Ed ecco il primo parallelo con la pnl.
Non noi, io
La pnl esce dai canoni classici della psicoterapia: cerca per quanto possibile di evitare di cadere in dicotomie, categorizzazioni, etichette… per rispettare invece la Persona, la singola persona portatrice di una verità assolutamente unica. La pnl non crede nel “noi”, nello spostamento degli indici referenziali, nell’assenza in sostanza di un soggetto responsabile e creatore. Tutt’altro: è il soggetto, con la sua specifica esperienza nel mondo, a generare l’attualità del suo vivere, la percezione che risiede nella cosiddetta mappa.
Così nella spiritualità: Gesù apprezzava coloro che iniziavano la frase con “Io…”, Ponzio Pilato compreso finché non cedette alle richieste del popolo, del “noi” appunto, che lo “obbligò” a cedere e a crocifiggere il messia. Cosa disse Gesù agli uomini che volevano lapidare l’adultera? Va bene, fatelo pure, ma uno ad uno! Nessuno ebbe il coraggio di scagliare la pietra: il noi offusca la verità dell’io.

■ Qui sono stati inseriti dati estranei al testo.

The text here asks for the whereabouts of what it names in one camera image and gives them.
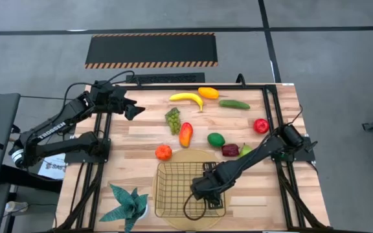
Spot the yellow-orange mango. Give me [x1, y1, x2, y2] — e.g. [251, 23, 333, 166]
[198, 87, 220, 100]

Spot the green grape bunch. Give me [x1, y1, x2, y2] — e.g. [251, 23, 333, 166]
[164, 107, 182, 136]

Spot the white printed paper sheet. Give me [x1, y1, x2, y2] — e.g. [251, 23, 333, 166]
[37, 153, 67, 181]

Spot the pale green speckled pear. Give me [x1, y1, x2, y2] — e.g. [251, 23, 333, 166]
[238, 143, 254, 159]

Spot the clear plastic bottle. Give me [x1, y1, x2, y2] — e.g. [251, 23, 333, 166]
[5, 201, 29, 214]

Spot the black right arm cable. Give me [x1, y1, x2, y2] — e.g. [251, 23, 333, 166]
[282, 104, 304, 131]

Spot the red-orange mango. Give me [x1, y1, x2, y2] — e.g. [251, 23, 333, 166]
[178, 122, 194, 148]

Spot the dark green cucumber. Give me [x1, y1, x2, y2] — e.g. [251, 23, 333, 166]
[218, 99, 251, 111]

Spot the black aluminium table frame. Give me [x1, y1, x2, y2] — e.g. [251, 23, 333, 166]
[55, 83, 332, 233]

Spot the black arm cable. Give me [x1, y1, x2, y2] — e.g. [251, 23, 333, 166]
[282, 104, 304, 131]
[62, 70, 136, 109]

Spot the ridged orange tangerine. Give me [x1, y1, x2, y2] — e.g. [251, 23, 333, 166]
[155, 144, 173, 162]

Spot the red apple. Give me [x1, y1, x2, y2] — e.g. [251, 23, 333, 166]
[253, 118, 271, 135]

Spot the gold wire basket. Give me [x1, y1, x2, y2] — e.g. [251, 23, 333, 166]
[153, 161, 227, 219]

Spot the deep green lime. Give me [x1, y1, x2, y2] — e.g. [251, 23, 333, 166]
[207, 132, 226, 148]

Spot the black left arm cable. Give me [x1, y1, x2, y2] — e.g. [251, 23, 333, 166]
[62, 70, 136, 109]

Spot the maroon bell pepper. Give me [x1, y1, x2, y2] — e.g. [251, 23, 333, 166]
[221, 143, 240, 158]

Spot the dark looped cable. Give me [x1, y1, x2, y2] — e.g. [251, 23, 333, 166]
[183, 192, 209, 222]

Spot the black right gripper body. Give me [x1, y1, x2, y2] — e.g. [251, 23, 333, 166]
[190, 170, 222, 201]

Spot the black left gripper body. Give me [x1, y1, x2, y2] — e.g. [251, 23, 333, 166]
[104, 84, 130, 114]

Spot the teal artificial plant white pot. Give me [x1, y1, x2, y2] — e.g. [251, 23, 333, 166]
[98, 183, 150, 233]

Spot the black hazard-striped floor mat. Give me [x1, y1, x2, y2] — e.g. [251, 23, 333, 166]
[84, 32, 219, 69]

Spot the black perforated strip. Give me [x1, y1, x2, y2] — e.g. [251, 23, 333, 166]
[126, 72, 206, 84]

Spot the round woven straw placemat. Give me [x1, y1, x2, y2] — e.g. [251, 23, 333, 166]
[152, 148, 231, 232]

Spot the yellow banana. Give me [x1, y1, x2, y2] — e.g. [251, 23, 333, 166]
[168, 93, 205, 113]

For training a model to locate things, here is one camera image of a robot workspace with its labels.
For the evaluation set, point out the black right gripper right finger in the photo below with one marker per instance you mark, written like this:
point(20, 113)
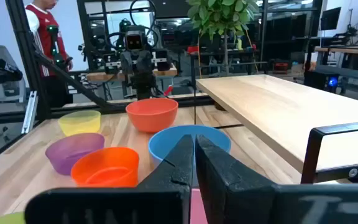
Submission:
point(244, 202)

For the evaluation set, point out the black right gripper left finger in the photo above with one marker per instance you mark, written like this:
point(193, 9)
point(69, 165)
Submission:
point(154, 202)

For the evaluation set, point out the pink opaque bowl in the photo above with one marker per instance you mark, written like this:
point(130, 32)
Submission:
point(198, 208)

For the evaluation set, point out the coral opaque bowl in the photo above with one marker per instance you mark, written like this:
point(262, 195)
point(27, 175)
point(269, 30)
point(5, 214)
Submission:
point(151, 116)

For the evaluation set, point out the orange translucent bowl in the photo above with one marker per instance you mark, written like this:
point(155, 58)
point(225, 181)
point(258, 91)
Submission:
point(104, 168)

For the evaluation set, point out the blue opaque bowl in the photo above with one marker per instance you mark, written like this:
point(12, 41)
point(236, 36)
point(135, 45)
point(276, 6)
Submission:
point(166, 140)

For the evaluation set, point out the yellow translucent bowl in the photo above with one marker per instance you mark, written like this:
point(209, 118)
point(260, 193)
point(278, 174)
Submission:
point(79, 123)

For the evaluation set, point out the purple translucent bowl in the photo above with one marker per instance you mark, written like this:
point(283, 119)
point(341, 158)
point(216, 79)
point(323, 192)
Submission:
point(70, 149)

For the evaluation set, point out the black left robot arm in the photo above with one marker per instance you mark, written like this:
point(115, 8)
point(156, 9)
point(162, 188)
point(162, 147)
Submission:
point(143, 87)

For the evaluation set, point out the wooden shelf with black legs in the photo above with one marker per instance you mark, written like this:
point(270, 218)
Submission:
point(275, 109)

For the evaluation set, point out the wooden background table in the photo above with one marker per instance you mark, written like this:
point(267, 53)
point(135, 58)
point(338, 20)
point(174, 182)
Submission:
point(104, 76)

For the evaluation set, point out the black device with green lights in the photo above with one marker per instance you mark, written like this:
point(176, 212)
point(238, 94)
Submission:
point(54, 43)

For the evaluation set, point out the person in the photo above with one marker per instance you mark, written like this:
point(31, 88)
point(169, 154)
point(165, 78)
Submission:
point(42, 31)

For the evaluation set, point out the green leafy plant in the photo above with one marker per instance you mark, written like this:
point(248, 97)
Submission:
point(219, 15)

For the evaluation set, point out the grey machine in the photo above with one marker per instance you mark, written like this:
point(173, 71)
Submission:
point(2, 90)

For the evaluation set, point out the blue-lit computer case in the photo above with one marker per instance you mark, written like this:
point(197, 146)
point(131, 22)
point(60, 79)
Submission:
point(332, 82)

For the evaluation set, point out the wooden background desk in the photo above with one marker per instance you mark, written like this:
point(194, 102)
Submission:
point(343, 49)

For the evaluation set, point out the black metal rig frame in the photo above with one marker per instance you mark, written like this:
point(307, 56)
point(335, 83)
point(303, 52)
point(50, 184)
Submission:
point(26, 46)

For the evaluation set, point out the silver aluminium rail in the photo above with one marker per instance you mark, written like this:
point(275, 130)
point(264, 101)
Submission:
point(30, 112)

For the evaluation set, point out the black wall monitor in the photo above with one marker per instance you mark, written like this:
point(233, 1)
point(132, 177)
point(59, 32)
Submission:
point(330, 18)

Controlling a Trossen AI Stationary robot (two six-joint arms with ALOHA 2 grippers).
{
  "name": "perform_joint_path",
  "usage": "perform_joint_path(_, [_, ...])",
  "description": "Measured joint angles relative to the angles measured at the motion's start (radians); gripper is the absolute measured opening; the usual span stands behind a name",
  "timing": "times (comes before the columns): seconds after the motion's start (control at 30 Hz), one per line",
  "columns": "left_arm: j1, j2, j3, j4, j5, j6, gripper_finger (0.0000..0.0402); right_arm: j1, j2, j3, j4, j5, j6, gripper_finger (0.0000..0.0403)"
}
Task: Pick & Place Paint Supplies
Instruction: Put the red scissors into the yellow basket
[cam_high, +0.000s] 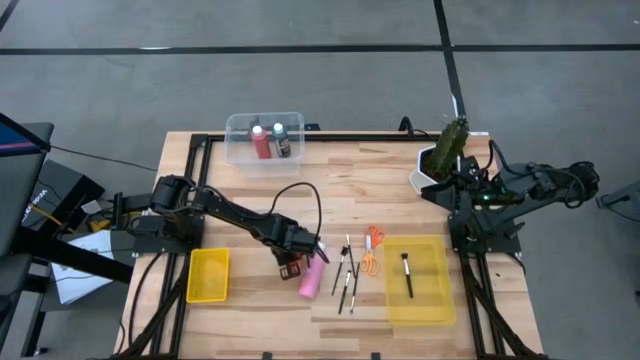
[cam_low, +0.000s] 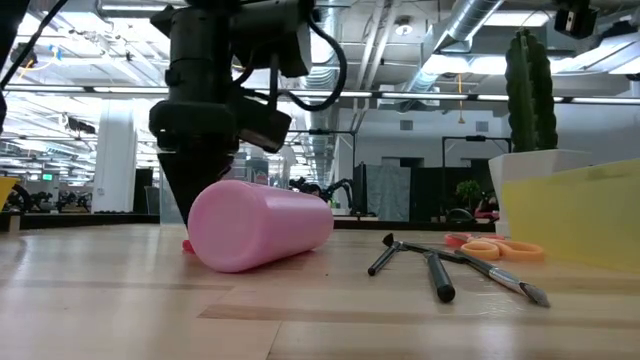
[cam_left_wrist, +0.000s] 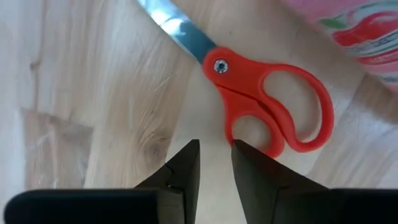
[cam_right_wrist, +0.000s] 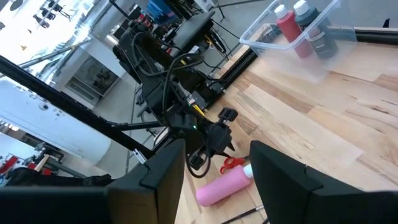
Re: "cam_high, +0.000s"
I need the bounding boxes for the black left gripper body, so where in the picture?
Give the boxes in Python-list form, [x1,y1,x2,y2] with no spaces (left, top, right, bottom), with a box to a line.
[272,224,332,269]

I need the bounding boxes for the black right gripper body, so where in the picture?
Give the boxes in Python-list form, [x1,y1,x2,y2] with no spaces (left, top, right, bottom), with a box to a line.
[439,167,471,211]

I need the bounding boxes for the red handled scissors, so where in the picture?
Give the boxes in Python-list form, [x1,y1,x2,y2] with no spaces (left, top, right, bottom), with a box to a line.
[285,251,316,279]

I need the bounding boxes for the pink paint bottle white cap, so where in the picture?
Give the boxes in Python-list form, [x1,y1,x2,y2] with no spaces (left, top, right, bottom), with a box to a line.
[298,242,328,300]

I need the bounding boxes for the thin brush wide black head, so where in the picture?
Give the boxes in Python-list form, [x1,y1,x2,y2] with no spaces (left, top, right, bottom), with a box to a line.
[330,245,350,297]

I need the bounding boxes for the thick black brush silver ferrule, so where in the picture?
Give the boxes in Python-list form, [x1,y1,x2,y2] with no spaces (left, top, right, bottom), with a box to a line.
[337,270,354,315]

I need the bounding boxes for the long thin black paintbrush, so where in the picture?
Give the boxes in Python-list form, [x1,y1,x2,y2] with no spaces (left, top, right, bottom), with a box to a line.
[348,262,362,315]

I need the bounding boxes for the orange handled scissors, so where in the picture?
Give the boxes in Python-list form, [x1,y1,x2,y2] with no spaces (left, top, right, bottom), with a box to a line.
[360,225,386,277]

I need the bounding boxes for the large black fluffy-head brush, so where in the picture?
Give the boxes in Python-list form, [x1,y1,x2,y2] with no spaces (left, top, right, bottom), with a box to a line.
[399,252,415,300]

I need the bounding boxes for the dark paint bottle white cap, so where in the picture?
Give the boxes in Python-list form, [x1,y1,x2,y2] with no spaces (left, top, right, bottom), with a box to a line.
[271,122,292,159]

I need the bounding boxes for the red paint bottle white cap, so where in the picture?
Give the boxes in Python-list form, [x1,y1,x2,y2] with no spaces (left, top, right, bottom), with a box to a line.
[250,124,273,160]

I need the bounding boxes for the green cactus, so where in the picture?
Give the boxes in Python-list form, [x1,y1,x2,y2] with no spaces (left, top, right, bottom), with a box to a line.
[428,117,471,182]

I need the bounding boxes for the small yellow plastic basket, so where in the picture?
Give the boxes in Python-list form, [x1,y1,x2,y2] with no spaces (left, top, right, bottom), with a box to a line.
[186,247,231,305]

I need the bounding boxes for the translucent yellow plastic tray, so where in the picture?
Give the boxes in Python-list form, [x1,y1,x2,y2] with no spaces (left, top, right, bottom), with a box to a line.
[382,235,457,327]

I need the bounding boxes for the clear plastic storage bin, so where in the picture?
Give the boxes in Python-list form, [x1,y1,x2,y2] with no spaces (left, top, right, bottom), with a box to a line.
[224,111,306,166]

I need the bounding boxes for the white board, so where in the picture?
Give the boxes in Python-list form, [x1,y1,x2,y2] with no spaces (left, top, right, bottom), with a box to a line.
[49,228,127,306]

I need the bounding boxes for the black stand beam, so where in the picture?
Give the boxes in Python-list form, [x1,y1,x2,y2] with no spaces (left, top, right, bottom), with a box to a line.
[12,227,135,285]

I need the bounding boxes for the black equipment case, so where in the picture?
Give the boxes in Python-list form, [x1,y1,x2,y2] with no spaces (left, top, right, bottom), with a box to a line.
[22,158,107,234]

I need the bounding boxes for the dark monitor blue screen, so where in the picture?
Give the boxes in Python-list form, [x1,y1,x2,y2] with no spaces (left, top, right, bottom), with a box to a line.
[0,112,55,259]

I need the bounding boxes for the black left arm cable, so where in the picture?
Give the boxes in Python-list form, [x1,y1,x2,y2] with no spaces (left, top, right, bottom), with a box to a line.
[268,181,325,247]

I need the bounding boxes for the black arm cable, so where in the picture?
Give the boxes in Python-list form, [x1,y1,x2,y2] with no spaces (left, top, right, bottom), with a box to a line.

Il rapporto tra pienneleuta e ‘paziente’ è un contratto tra un “io” e un altro “io”, non tra il rappresentante degli psicologi sapienti e quello dei malati inermi. E’ proprio un contratto psicologico, nel senso etimologico del termine: λογος (parola) e ψμχή (anima). “Psicologo” e cliente concordanoun discorso e quindi un percorso di ricerca dell’anima, partendo da una serie di premesse positive e da un sistema caratterizzato da modelli linguistici (Metamodello, Sleight of Mouth, Milton model). Questo percorso ha una funzione sostanzialmente catartica: individuando le distorsioni nel linguaggio (cancellazioni, generalizzazioni e deformazioni) e le convinzioni limitanti presenti nella mappa, si può ottenere un graduale superamento della superficialità comunicazionale, con il fine, seppur non dichiarato, di liberare l’anima dai lacci culturali ed esperienziali in cui era rimasta ingabbiata. La pnl fa lo stesso lavoro dei maestri orientali: una pulitura del surplus, non un riempimento; semmai, l’eventuale nuova programmazione spetta alla persona attraverso l’acquisita consapevolezza e strumenti come la visualizzazione, tecnica su cui la pnl ha fornito un pregevole contributo (soprattutto con le submodalità di Bandler), ma che risale quanto meno all’antica sapienza orientale. Il requisito essenziale per l’efficacia del terapeuta in questa che possiamo ritenere un’autentica missione è la sua capacità di adeguamento al paziente: gli apostoli “cominciarono a parlare in altre lingue […] ciascuno li sentiva parlare nella propria lingua.” Atti 2, 18. L’ultimo grande apostolo è stato, anche in questo senso, Karol Wojtyla.